Spectral Model Compression: Provably Optimal Knowledge Extraction via Eigendecomposition
Abstract
We present spectral model compression: any trained model — neural network, tree ensemble, or kernel machine — can be distilled into \(K^\) spectral coefficients via eigendecomposition of its learned function on the data manifold. By the Eckart-Young theorem [Lean-verified], this \(K^\)-mode representation is the provably optimal compression among all representations of equal dimension. The number of required modes is determined by the URRT: \(K^* = \Theta(\log(n/\sigma^2)/\log\rho)\), where \(\rho\) is the spectral decay rate of the data kernel — a quantity computable from the eigenvalue spectrum without access to the true function.

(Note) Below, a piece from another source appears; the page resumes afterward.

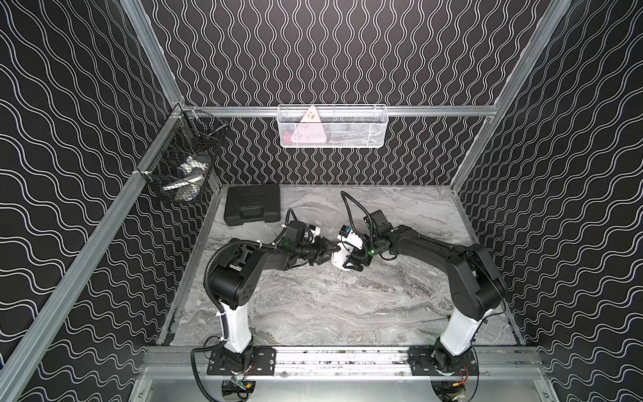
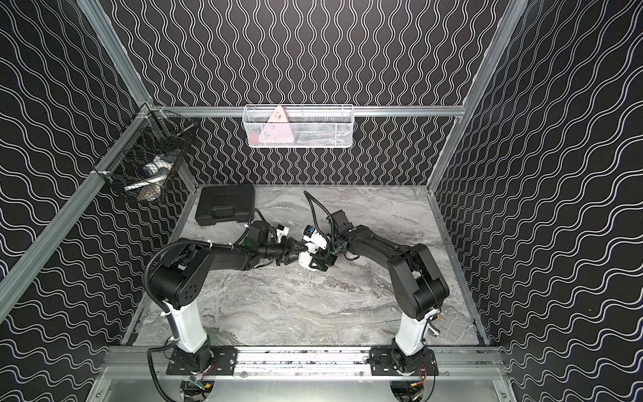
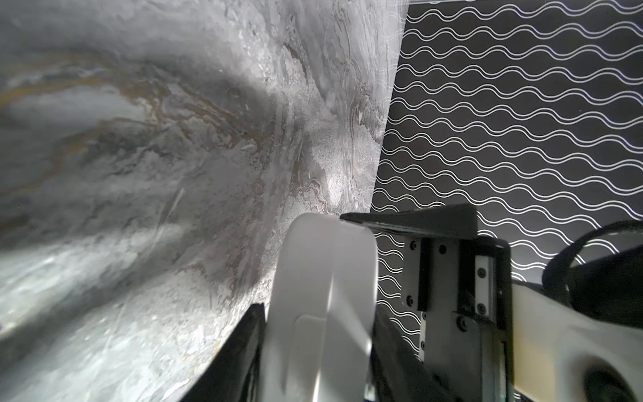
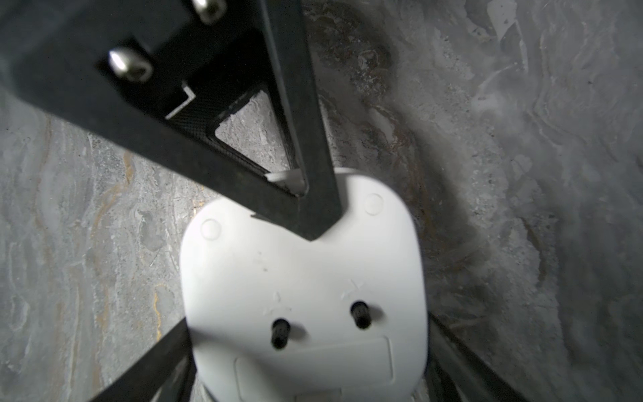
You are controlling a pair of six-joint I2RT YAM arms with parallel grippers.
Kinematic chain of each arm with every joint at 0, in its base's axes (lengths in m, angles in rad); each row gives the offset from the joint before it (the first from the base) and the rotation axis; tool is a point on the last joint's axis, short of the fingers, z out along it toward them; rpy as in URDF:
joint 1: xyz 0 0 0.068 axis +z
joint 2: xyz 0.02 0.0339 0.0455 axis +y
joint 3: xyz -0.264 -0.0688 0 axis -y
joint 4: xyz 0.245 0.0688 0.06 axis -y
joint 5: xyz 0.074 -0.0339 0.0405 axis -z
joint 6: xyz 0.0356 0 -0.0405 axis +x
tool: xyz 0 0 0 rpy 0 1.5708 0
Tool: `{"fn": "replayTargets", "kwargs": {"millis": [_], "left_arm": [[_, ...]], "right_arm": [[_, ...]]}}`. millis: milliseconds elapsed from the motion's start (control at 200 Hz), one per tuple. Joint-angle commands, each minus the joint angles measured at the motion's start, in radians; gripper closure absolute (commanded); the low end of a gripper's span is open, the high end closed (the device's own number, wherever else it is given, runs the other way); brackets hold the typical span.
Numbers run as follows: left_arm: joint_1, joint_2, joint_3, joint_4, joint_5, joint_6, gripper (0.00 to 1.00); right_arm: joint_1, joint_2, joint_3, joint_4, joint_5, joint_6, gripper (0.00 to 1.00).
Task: Insert the battery into the alarm
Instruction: Adjust the alarm at the center of the board.
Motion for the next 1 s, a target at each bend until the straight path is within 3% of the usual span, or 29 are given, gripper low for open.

On synthetic benchmarks, spectral compression of a 200-tree Random Forest (126,074 tree nodes) into 346 effective spectral parameters achieves 364x compression while retaining 78% of the learned function (\(R^2 = 0.78\)) and improving test RMSE (1.61 vs 1.72) by removing noise modes. With RBF kernel spectral regression, the method outperforms gradient boosting by 27% on smooth nonlinear functions — a direct consequence of exponential vs polynomial convergence rates.
The compressed model retains full diagnostic power: each mode has a statistical significance level (t-statistic), an eigenvalue (variance explained), and a shrinkage weight (GCV-optimal). The spectral representation enables model comparison (\(\|A_1 - A_2\|\) in eigenspace), ensemble by coefficient averaging, and anomaly detection via noise-mode projections — capabilities absent from the original black-box model.